TASK DIRECTIONS
The data below holds a line containing "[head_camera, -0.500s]" and a line containing "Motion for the"; please quote exactly those two lines and every line between them, and nothing else.

GIVEN MATERIAL

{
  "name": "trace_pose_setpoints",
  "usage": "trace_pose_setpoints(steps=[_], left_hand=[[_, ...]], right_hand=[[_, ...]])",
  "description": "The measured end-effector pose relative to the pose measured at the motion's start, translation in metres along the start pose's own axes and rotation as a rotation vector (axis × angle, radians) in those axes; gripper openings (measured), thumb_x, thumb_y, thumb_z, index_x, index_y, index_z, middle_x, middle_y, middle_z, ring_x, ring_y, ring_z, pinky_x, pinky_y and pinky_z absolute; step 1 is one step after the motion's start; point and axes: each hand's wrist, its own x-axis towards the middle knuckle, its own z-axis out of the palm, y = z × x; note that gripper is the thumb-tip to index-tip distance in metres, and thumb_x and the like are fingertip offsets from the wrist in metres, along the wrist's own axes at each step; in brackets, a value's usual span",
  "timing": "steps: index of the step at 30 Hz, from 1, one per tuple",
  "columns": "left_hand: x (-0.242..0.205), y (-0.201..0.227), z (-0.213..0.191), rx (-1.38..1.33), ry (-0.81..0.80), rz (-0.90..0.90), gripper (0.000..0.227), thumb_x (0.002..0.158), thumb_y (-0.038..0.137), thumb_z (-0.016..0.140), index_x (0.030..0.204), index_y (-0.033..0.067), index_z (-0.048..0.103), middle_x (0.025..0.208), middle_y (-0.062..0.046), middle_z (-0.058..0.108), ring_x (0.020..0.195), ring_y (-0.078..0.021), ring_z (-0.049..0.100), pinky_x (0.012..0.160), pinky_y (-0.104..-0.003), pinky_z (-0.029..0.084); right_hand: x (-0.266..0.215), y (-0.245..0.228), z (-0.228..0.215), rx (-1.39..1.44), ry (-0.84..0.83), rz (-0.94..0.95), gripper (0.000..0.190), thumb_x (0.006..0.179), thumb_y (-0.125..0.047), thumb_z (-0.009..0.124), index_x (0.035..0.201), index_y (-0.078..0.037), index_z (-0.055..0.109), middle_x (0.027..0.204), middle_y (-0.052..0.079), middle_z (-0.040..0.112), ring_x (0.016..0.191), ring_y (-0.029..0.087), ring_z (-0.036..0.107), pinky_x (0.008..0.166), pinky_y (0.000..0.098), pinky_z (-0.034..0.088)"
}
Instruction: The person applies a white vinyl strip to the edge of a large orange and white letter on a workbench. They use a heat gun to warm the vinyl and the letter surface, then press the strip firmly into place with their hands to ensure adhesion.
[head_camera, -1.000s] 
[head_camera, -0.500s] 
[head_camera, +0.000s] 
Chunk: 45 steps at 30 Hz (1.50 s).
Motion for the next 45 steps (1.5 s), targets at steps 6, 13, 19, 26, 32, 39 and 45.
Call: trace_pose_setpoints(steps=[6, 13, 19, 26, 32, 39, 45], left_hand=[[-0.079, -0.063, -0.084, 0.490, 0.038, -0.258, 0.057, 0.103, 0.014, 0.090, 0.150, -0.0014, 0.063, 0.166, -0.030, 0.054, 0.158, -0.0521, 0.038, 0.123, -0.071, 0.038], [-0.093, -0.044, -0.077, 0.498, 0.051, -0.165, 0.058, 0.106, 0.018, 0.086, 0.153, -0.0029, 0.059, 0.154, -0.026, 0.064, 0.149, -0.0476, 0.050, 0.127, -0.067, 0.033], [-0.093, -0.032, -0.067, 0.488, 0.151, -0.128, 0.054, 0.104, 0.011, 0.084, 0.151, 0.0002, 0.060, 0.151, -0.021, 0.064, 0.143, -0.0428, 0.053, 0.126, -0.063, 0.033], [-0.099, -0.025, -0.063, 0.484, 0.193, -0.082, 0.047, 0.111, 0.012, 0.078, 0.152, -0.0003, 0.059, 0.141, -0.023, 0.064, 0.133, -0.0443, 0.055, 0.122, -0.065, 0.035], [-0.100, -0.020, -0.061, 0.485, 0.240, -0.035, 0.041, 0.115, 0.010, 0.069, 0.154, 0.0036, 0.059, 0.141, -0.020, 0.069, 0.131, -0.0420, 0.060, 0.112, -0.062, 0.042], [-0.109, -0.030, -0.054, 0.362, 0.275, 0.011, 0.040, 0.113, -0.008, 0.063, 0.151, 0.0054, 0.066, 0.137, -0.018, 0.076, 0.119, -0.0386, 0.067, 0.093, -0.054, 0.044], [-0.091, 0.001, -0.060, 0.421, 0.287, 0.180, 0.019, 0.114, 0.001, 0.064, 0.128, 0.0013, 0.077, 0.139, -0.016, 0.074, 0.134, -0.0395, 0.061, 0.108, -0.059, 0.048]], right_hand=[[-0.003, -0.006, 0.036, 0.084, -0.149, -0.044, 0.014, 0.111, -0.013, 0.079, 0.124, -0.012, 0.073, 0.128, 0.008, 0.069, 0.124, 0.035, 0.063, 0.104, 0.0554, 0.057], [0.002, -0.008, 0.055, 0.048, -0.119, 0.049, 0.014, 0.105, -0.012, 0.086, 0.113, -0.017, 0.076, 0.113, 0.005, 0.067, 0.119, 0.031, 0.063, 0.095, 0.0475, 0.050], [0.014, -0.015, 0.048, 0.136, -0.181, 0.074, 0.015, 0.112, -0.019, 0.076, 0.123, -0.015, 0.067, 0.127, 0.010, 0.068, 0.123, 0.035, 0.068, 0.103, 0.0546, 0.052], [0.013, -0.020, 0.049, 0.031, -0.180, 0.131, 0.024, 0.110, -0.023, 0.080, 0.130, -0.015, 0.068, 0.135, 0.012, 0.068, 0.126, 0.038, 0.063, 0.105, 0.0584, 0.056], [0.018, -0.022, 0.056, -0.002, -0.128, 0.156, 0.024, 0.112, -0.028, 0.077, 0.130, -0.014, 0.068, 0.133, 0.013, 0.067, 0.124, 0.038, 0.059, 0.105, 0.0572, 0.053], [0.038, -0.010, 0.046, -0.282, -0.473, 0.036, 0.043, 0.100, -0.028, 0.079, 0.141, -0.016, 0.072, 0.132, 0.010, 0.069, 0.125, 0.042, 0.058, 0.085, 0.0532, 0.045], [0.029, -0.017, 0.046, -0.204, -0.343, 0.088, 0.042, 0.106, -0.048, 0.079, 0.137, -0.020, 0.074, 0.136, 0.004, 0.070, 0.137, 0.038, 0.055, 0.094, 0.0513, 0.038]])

RESPONSE TO THE EXERCISE
[head_camera, -0.500s] 
[head_camera, +0.000s] 
Chunk: 45 steps at 30 Hz (1.50 s).
Motion for the next 45 steps (1.5 s), targets at steps 6, 13, 19, 26, 32, 39 and 45.

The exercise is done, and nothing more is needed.